- Free Consultation: (212) 693-3737 Tap Here to Call Us
When “last wills” are last laughs
Sometimes you just don’t know who a person really is until after the die. Here are some odd codicils to wills.
Attorney T.M. Zink ,an Iowa lawyer who died in 1930, left his daughter only five dollars and his wife got zilch. He stipulated that the rest of his $100,000 estate be put in a trust for 75 years and then used to create the Zink Womanless Library. Yup, it is exactly what it sounds like. The library was to have nothing created by women.
- “No woman shall at any time, under any pretense or for any purpose, be allowed inside the library, or upon the premises or have any say about anything concerned therewith, nor appoint any person or persons to perform any act connected therewith.”
- “No book, work of art, chart, magazine, picture, unless some production by a man, shall be allowed inside or outside the building, or upon the premises, and this shall include all decorations for inside and outside the building.”
- “There shall be over each entrance to the premises and building a sign in these words: ‘No Woman Admitted.’”
- “It is my intention to forever exclude all women from the premises and having anything to say or do with the trust estate and library. …”
My intense hatred of women is not of recent origin or development nor based upon any personal differences I ever had with them but is the result of my experiences with women, observations of them, and study of all literatures and philosophical works within my limited knowledge relating thereto.

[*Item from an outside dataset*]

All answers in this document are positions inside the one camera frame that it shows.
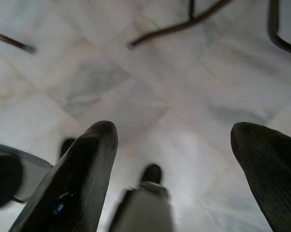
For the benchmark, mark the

The library would have no feminine decorations, no books or magazine articles by female authors, and was required to have “No Women Admitted” carved into the stone over the entrance.
Other weirdness:
Pringles founder, Fred Baur, stated in his will that he wanted to be cremated and buried inside a Pringles can. His children honored his request to bury him in one of the cans by placing part of his cremated remains in a Pringles container in his grave.
NYC hotel owner, Leona Helmsley, known as the “Queen of Mean” left $12 million to her Maltese dog, and her family with next to nothing. Her heirs disputed the will and a court ruled the should get nly $ 2 million.
German Poet Heinrich Heine left his entire fortune to his wife, but with a catch. In order to inherit, she had to remarry “because then there will be at least one man to regret my death.”
Janis Joplin updated her will just two days before her death. She set aside $2,500 to pay for a posthumous all-night party for 200 guests at her favorite pub in San Anselmo, California, “so my friends can get blasted after I’m gone.”